During his second term (2002-2003), Sánchez de Lozada further drew controversy by continuing the construction of the gas pipeline proposed under Jorge Quiroga’s government. The pipeline was to run from the Tarija region lowlands to the Chilean port of Mejillones, and onwards to the United States and Mexico. Construction relied on companies such as British Petroleum, Repsol, and Total Energy. The plans were poorly received, sparking the “Gas War” and mass protests in La Paz and El Alto in October 2003, all met with military force which killed eighty people and left hundreds injured. Similar protests during the “water war” occurred in 2000 in Cochabamba after attempts to privatize the local water supply, notably to some foreign companies. To Galeano, Sánchez de Lozada “thought and spoke in English, but not the English of Shakespeare: that of Bush.” This was an implicit reference to American companies such as Panamerican Gas and other international groups such as Repsol and British Gas.

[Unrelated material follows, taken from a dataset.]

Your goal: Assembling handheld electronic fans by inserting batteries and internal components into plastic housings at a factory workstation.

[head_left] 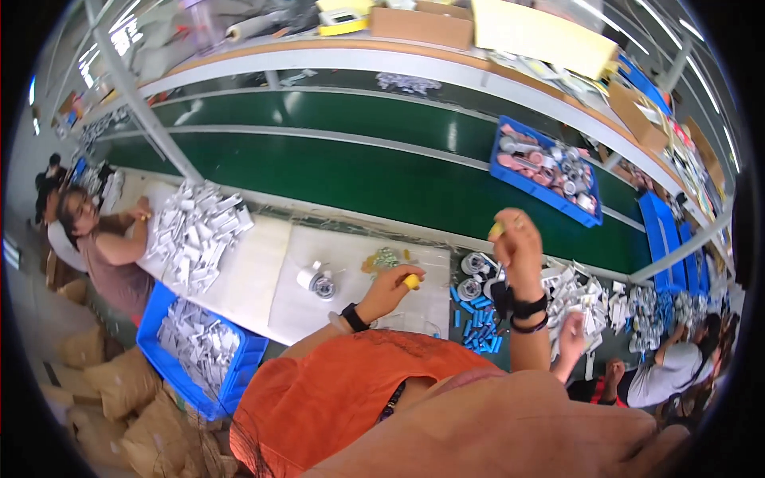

The neoliberal measures above had little quantitative effect on Bolivia as a whole beyond drastic lowering of inflation. Despite the liberalization of commerce and increased foreign exports and participation between 1985 and 2005, Bolivia’s GDP grew very little: it reached a 4 per cent median in those years, save in 1991 when it grew 5.3 per cent. In 1999, its GDP grew a mere 0.4 per cent, owing to the decrease of mineral prices (notably wolfram, lead, zinc, gold, and antimony), the collapse of the tin market, and the 1998–2002 financial crisis. Gas deals with Argentina also largely stagnated Bolivia’s production and global exports. Indeed, poverty generally remained high, and the benefits primarily went to the “transnational capitalist class”, namely, domestic commercial and financial elites. Sánchez de Lozada once more features prominently here as the owner of the Compañía Minera del Sur (COMSUR), which, in the process of privatization, acquired the rights to several state-owned mines, including Bolívar, Colquiri, and Proco, becoming Bolivia’s foremost mining company. In 2005, the company was acquired by the Anglo-Swiss company Glencore. Clearly, neoliberalism did not have the expected impact. In the 2005 elections, Evo Morales and the left-wing MAS won 54 per cent of the vote, ushering in an era of nationalization and national change.
Bolivian natural resources remained a key component of the state economy during the neoliberal period, acting as a means of enticing investors and businesses, foreign and domestic alike. Nonetheless, as with other neoliberal states in the period, the benefits, while seen at the national level in some cases (i.e. inflation), were largely restricted to certain economic and political groups, particularly the transnational commercial elite and foreigners, who welcomed liberalization. In the view of Galeanos and others, during the 1980s and 1990s, the veins of Latin America were very much still open and bleeding.